Keywords: Shewanella; Shewanella putrefaciens; defense system; genetic manipulation; genomic islands.

Fig 1

Three defense islands in S. putrefaciens CN32. (a) Genomic comparison of CN32 (CP000681) with W3-18-1 (CP000503) and ANA-3 (NC_008577) using BRIG showing the locations of the defense islands CGI48, GI_trmA, and MGI_trmE on the circular genome. Sequence-based synteny analysis of the CN32, W3-18-1, and ANA-3 genomes using Mauve to locate the positions of the two ends of GI_trmA (b) and MGI_trmE (c). The integration locus trmA and trmE were indicated. Mapping of the integration locus of GI_trmA (d) and MGI_trmE (e) in CN32, W3-18-1, and ANA-3. Open reading frames with putative functions are shown in different colors.

Fig 2

The excision of GI_trmA and MGI_trmE in CN32. The excision rate of GI_trmA (a) and MGI_trmE (b) when the corresponding excisionase Xis was overexpressed or when the hns gene was deleted in CN32 . The data are shown as the mean ± SD. For biological replicates, n = 4. Statistical analysis was performed using an unpaired t-test, “ns” denotes no significant difference, **** indicates P < 0.0001.

Fig 3

Construction and verification of mutant strains ΔGI_trmA and ΔMGI_trmE. (a) A schematic diagram illustrating the construction of ΔMGI_trmE using Xis₃₉₉₁ over-expression. (b) PCR verification of ΔMGI_trmE. (c) A schematic diagram illustrating the construction of ΔGI_trmA using Xis₃₅₂₂ over-expression in the toxin gene deletion mutant ΔparE₃₂. (d) PCR verification of ΔparE₃₂ using the indicated primers in c. (e) PCR verification of ΔGI_trmA.

Fig 4

GI_trmA and MGI_trmE can help host bacteria defense against phages and plasmids.
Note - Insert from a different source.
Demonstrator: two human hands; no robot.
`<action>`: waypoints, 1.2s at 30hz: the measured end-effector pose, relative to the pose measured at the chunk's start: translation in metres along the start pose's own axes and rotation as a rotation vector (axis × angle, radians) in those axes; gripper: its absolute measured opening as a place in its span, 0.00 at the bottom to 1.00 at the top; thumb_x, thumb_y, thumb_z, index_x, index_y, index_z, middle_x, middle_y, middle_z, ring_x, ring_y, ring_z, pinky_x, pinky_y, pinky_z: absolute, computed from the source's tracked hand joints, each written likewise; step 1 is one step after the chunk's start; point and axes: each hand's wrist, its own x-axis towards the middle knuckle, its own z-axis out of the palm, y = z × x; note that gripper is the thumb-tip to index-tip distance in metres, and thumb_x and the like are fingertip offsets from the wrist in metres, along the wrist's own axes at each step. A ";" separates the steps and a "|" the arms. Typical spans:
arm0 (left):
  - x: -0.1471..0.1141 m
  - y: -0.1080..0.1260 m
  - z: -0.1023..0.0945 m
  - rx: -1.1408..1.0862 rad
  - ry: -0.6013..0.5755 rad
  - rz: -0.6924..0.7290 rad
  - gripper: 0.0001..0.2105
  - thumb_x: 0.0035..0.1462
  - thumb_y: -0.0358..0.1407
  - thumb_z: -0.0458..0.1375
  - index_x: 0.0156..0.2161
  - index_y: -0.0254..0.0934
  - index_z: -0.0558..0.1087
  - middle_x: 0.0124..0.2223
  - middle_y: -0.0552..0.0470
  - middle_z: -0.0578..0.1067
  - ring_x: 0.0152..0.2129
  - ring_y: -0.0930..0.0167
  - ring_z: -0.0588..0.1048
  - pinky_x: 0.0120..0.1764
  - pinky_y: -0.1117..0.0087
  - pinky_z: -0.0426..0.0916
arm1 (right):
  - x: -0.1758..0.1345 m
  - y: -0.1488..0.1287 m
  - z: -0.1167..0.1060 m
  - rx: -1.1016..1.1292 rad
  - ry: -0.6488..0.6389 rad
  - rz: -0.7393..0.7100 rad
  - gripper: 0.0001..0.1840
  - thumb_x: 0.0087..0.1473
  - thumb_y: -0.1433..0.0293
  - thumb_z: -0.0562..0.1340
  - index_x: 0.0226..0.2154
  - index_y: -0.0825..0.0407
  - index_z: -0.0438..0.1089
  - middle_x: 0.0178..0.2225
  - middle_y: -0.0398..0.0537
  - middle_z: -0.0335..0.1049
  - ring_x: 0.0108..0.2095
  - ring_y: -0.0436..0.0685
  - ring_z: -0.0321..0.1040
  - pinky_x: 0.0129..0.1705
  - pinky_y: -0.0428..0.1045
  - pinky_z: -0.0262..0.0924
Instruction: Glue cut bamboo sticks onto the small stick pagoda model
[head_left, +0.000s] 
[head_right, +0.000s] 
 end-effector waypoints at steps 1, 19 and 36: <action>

Representative images (a) and the quantification (b) of the efficiency of plating (EOP) of phages T1, T4, T5, T7, and EEP infection in engineered strain BW25113/pGI_trmADs (n = 5), BW25113/pMGI_trmEDs (n = 3), and control strain BW25113/pBBR1Cm (n = 5). The defense systems in GI_trmA and MGI_trmE with locus tag accessions cloned in the engineered bacteria are indicated. (c-f) Conjugation efficiency of plasmid pBBR1Cm, pMMD207, pMBLCas9, and pSC189 to strains ΔGI_trmA and ΔMGI_trmE, compared with CN32 wild type. “ND” stands for “not detectable,” indicating that the conjugation efficiency for samples CN32 and ΔCGI48 in panels e and f was below the limit of detection (1 × 10⁻⁸). For statistical analysis, the value of 1 × 10⁻⁸ was used. The data are shown as the mean ± SD. For biological replicates: panels c-f, n = 4. Statistical analysis was performed using an unpaired t-test, “ns” denotes no significant difference; * indicates P < 0.05; ** indicates P < 0.01; *** indicates P < 0.001; **** indicates P < 0.0001).

Fig 5

The defense systems in GI_trmA and MGI_trmE are widely distributed in gram-negative bacteria. Sequence comparison of the defense systems in GI_trmA (a) and MGI_trmE (b) with their homologous defense systems in their corresponding genomic islands. The predicted length of the genomic islands and their integration sites was shown. Open reading frames with putative functions are shown in different colors.